Während der Anhörung argumentierte Várhelyi, dass Abtreibung in erster Linie eine Verfassungs- und Menschenrechtsfrage und keine Gesundheitsangelegenheit sei, und behauptete, dass sie in die Zuständigkeit der einzelnen EU-Mitgliedstaaten falle.
Diese Aussage löste Kritik aus, da die Abgeordneten behaupteten, dass reproduktive Rechte integraler Bestandteil des gesundheitspolitischen Rahmens der EU seien.
Zusätzlich zu den sexuellen und reproduktiven Rechten beschlossen die Abgeordneten, Várhelyis Aufsicht über den Dienst für Gesundheitsvorsorge der Europäischen Kommission (GD HERA) aufzuheben, der während der COVID-19-Pandemie eingerichtet wurde, um künftige Gesundheitskrisen zu bewältigen und eine Wiederholung der während dieser Zeit gemachten Fehler zu verhindern damals.
Várhelyi behält jedoch die Kontrolle über die Lebensmittel- und Tierschutzkompetenzen, die ebenfalls auf dem Prüfstand standen, sowie über andere gesundheitsbezogene Bereiche wie Arzneimittel, medizinische Geräte und Tabakgesetze.
Die Abgeordneten haben eine formelle Anfrage an die Präsidentin der Europäischen Kommission, Ursula von der Leyen, vorbereitet und sie aufgefordert, Várhelyis Mandatsschreiben entsprechend zu überarbeiten und diese Kompetenzen neu zuzuweisen.

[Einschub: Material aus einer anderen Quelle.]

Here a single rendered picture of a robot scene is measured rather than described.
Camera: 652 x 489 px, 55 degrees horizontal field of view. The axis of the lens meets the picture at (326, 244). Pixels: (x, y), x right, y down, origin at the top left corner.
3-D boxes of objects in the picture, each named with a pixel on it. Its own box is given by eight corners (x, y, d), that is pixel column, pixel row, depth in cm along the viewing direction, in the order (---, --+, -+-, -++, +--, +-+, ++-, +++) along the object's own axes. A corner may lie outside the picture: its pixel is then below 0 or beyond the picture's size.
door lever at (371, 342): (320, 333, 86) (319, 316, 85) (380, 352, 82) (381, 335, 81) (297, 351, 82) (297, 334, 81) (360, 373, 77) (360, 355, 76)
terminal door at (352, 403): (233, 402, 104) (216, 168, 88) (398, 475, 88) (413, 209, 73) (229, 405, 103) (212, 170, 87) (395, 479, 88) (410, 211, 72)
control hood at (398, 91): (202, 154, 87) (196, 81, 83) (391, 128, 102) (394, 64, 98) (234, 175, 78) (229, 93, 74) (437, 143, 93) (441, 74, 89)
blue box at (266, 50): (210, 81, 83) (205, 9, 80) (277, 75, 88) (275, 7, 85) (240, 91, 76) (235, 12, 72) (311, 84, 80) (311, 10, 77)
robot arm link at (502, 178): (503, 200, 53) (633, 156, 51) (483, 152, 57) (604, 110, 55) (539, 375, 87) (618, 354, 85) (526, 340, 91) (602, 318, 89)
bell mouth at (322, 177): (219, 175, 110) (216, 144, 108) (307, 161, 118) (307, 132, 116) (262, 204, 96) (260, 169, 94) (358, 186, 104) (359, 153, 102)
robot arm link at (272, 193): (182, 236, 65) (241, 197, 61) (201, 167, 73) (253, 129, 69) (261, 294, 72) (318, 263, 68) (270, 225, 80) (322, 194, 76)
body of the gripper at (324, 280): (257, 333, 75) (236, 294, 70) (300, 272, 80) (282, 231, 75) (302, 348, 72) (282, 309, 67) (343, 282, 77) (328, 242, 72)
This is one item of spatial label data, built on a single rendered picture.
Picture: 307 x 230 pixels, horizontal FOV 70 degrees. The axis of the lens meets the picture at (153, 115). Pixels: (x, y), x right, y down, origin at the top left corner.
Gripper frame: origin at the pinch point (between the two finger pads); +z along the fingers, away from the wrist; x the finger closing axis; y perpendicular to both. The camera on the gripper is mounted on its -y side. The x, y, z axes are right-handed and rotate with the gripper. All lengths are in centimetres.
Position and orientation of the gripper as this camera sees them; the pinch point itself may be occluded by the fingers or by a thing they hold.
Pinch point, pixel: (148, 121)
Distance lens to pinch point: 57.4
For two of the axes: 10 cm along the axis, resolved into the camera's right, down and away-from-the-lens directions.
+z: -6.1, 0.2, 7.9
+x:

Der wahrscheinliche Kandidat für die Übernahme dieser Aufgaben ist die designierte belgische Kommissarin Hadja Lahbib, die derzeit für die Überwachung des Krisenmanagements vorgesehen ist.
Im Falle ihrer Ernennung würde Lahbib von der liberalen Gruppe Renew Europe erheblichen Einfluss auf das Krisenmanagement im Gesundheitsbereich gewinnen und ihr Portfolio weiter ausbauen.
Várhelyis reduzierte Verantwortung lässt Zweifel an seiner Fähigkeit aufkommen, den bevorstehenden Critical Medicines Act zu leiten, eine wichtige Gesetzesinitiative für die nächste Legislaturperiode.
In einem Gespräch mit Euronews nach der Abstimmung wies der liberale Europaabgeordnete Vlad Voiculescu darauf hin, dass das Gesetz eine Zusammenarbeit zwischen Gesundheitsvorsorgediensten und den umfassenderen Gesundheitsdiensten in der Kommission erfordert, die in den Zuständigkeitsbereich von Várhelyi fallen.
„Vorbereitung und sexuelle Rechte wären bei Hadja Lahbib in guten Händen“, sagte Voiculescu und beschrieb sie als die „richtige Person“ für den Job, die sich im Vergleich zu Várhelyis Fidesz-Partei stärker an den Werten der EU orientiere.
Der spanische rechtsextreme Europaabgeordnete Hermann Tertsch kritisierte die Entscheidung, Várhelyis Ressort zu reduzieren, und warf der Europäischen Volkspartei (EVP) vor, sich der linken Politik anzuschließen, um den ungarischen Kommissar zu marginalisieren.
„Dies ist ein weiteres Beispiel dafür, dass die EVP nach links tendiert“, beklagte er und wies darauf hin, dass die Entscheidung die breitere politische Dynamik im Europäischen Parlament widerspiegele.
Die Einschätzung von Várhelyi wurde in das umfassendere Paket über die endgültige Bestätigung der nächsten EU-Exekutive durch die drei wichtigsten Fraktionen im Europäischen Parlament – die Mitte-Rechts-Europäische Volkspartei (EVP), die Sozialisten (S&D), und die Liberalen (Europa erneuern).
Nach den Regeln des Parlaments treffen sich Ausschussvorsitzende und Koordinatoren nach einer Anhörung hinter verschlossenen Türen, um darüber abzustimmen, ob ihrer Meinung nach Kommissarkandidaten der Aufgabe gewachsen sind.